Hướng dẫn dùng pyspark explode python

In this article, I will explain how to explode array or list and map columns to rows using different PySpark DataFrame functions (explode(), explore_outer(), posexplode(), posexplode_outer()) with Python example.

Before we start, let’s create a DataFrame with array and map fields, below snippet, creates a DataFrame with columns “name” as StringType, “knownLanguage” as ArrayType and “properties” as MapType.


import pyspark
from pyspark.sql import SparkSession
spark = SparkSession.builder.appName('pyspark-by-examples').getOrCreate()

arrayData = [
        ('James',['Java','Scala'],{'hair':'black','eye':'brown'}),
        ('Michael',['Spark','Java',None],{'hair':'brown','eye':None}),
        ('Robert',['CSharp',''],{'hair':'red','eye':''}),
        ('Washington',None,None),
        ('Jefferson',['1','2'],{})

df = spark.createDataFrame(data=arrayData, schema = ['name','knownLanguages','properties'])
df.printSchema()
df.show()

Outputs:


root
 |-- name: string (nullable = true)
 |-- knownLanguages: array (nullable = true)
 |    |-- element: string (containsNull = true)
 |-- properties: map (nullable = true)
 |    |-- key: string
 |    |-- value: string (valueContainsNull = true)

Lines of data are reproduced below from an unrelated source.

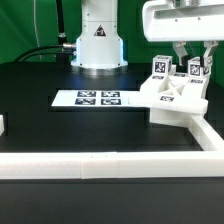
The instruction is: Assemble chair
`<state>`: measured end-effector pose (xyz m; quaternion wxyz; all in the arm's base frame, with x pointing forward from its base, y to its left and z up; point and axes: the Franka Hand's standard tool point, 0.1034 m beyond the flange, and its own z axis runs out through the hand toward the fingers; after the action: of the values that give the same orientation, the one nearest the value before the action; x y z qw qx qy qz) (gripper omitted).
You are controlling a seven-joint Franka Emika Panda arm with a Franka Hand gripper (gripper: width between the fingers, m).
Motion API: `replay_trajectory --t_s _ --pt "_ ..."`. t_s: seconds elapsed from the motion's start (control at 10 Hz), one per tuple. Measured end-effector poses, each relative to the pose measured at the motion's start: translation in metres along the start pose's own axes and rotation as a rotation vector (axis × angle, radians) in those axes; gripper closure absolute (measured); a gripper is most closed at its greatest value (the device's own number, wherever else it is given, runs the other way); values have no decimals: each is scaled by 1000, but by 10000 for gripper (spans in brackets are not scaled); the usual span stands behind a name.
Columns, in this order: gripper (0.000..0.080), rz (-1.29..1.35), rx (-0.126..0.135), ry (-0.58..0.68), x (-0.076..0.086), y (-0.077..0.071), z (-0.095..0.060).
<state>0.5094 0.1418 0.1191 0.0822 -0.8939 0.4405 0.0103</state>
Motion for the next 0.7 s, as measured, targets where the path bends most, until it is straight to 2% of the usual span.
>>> replay_trajectory --t_s 0.7 --pt "517 342 18 -24 7 2 -2"
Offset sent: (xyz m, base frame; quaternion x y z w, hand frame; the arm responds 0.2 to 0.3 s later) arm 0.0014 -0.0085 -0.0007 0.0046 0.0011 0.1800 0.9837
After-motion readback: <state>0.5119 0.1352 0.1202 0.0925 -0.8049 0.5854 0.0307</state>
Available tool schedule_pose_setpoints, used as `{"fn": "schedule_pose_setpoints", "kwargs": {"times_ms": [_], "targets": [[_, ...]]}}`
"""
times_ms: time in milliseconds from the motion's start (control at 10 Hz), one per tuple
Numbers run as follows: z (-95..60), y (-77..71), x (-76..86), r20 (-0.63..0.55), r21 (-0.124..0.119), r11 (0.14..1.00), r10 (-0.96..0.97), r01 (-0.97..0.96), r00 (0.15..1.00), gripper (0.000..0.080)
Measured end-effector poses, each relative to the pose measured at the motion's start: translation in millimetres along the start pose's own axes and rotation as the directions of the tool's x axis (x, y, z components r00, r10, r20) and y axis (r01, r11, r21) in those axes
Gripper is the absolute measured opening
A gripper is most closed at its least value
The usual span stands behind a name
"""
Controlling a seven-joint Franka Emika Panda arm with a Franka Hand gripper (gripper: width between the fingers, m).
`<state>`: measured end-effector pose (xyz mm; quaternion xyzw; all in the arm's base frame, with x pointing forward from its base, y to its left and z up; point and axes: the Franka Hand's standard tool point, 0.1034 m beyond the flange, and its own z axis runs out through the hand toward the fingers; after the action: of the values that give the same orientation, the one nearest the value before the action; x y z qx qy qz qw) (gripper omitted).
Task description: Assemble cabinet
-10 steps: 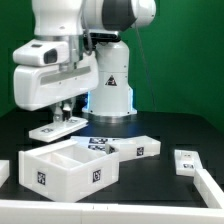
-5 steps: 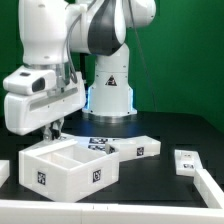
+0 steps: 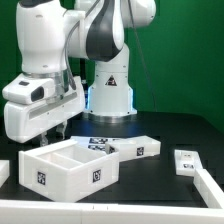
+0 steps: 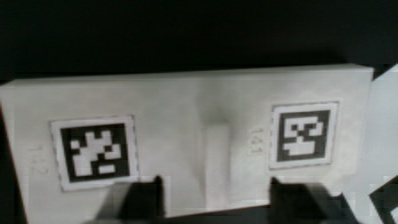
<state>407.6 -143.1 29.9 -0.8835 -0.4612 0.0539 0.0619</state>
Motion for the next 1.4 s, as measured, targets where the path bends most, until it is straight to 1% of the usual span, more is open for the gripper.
{"fn": "schedule_pose_setpoints", "kwargs": {"times_ms": [100,200,300,400,500,600,700,800,900,1000,1100,1200,1400], "targets": [[-11.8,-0.1,3.4,0.002,-0.002,1.000,0.024,-0.024,1.000,0.0473],[-29.4,3.0,6.5,-0.010,-0.027,0.999,0.044,-0.044,0.999,0.0613],[-44.9,9.0,13.0,-0.023,-0.057,0.997,0.058,-0.059,0.998,0.0736],[-55.7,15.1,20.2,-0.032,-0.082,0.996,0.042,-0.044,0.999,0.0736],[-59.6,20.0,22.9,-0.036,-0.096,0.995,0.023,-0.027,0.999,0.0786],[-64.2,26.5,27.6,-0.042,-0.114,0.993,0.016,-0.021,0.999,0.0786],[-68.7,37.5,39.3,-0.048,-0.133,0.991,0.005,-0.011,0.999,0.0797],[-71.3,53.7,52.9,-0.054,-0.144,0.990,0.002,-0.010,0.999,0.0797],[-74.0,72.0,67.9,-0.057,-0.138,0.990,0.021,-0.029,0.998,0.0796],[-74.5,83.6,82.4,-0.044,-0.094,0.995,0.021,-0.025,0.999,0.0796],[-75.9,92.5,95.2,-0.024,-0.031,0.999,0.006,-0.007,1.000,0.0796],[-76.5,97.9,96.7,-0.031,-0.046,0.999,0.006,-0.008,1.000,0.0796],[-75.3,96.7,95.9,-0.030,-0.043,0.999,0.007,-0.008,1.000,0.0796]]}}
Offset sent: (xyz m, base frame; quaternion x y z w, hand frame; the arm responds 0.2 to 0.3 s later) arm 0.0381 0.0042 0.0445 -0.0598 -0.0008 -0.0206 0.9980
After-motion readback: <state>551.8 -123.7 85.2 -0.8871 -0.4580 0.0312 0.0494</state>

+----------+--------------+--------------------+
|      name|knownLanguages|          properties|
+----------+--------------+--------------------+
|     James| [Java, Scala]|[eye -> brown, ha...|
|   Michael|[Spark, Java,]|[eye ->, hair -> ...|
|    Robert|    [CSharp, ]|[eye -> , hair ->...|
|Washington|          null|                null|
| Jefferson|        [1, 2]|                  []|
+----------+--------------+--------------------+

PySpark function explode(e: Column) is used to explode or create array or map columns to rows. When an array is passed to this function, it creates a new default column “col1” and it contains all array elements. When a map is passed, it creates two new columns one for key and one for value and each element in map split into the rows.

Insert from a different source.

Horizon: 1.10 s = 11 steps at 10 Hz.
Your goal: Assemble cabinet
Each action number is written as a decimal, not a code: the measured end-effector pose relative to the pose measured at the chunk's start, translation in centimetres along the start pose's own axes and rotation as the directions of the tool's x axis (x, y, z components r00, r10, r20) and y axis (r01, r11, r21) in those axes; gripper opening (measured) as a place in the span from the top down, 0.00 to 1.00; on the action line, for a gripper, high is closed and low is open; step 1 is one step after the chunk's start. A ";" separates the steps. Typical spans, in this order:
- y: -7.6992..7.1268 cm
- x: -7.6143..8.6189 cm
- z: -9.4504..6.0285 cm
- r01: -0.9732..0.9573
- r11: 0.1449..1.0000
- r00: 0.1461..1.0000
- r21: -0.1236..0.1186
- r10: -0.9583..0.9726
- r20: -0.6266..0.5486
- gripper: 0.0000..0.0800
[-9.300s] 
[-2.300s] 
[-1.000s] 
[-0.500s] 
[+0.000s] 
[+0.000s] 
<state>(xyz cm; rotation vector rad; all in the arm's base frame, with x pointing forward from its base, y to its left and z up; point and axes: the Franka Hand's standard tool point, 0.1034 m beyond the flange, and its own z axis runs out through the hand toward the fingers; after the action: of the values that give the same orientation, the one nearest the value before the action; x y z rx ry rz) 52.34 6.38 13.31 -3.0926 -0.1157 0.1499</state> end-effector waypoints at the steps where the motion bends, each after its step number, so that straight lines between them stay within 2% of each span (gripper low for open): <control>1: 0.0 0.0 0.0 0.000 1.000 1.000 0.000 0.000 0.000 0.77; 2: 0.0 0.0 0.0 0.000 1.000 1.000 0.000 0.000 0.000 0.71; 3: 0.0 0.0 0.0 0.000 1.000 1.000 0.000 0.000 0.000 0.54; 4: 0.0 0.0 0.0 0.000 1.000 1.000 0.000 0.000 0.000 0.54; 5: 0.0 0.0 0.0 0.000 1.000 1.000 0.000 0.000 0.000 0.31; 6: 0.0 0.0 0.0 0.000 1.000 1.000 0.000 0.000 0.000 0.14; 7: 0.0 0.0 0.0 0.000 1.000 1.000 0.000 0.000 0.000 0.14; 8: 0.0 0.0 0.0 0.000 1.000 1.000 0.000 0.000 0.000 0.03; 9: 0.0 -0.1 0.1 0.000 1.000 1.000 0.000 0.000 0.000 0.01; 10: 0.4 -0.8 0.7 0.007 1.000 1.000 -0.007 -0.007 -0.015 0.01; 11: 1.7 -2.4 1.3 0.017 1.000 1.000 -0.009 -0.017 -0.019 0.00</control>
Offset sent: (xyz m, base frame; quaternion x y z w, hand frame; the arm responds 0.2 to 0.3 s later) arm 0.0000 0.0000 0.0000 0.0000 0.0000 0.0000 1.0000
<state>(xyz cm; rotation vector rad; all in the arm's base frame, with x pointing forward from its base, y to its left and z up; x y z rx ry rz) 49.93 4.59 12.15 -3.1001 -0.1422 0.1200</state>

This will ignore elements that have null or empty. from the above example, Washington and Jefferson have null or empty values in array and map, hence the following snippet out does not contain these rows.

1.1 explode – array column example


from pyspark.sql.functions import explode
df2 = df.select(df.name,explode(df.knownLanguages))
df2.printSchema()
df2.show()

Outputs


root
 |-- name: string (nullable = true)
 |-- col: string (nullable = true)

+---------+------+
|     name|   col|
+---------+------+
|    James|  Java|
|    James| Scala|
|  Michael| Spark|
|  Michael|  Java|
|  Michael|  null|
|   Robert|CSharp|
|   Robert|      |
|Jefferson|     1|
|Jefferson|     2|
+---------+------+

1.2 explode – map column example


from pyspark.sql.functions import explode
df3 = df.select(df.name,explode(df.properties))
df3.printSchema()
df3.show()

Outputs:


root
 |-- name: string (nullable = true)
 |-- key: string (nullable = false)
 |-- value: string (nullable = true)

+-------+----+-----+
|   name| key|value|
+-------+----+-----+
|  James| eye|brown|
|  James|hair|black|
|Michael| eye| null|
|Michael|hair|brown|
| Robert| eye|     |
| Robert|hair|  red|
+-------+----+-----+

2. explode_outer() – Create rows for each element in an array or map.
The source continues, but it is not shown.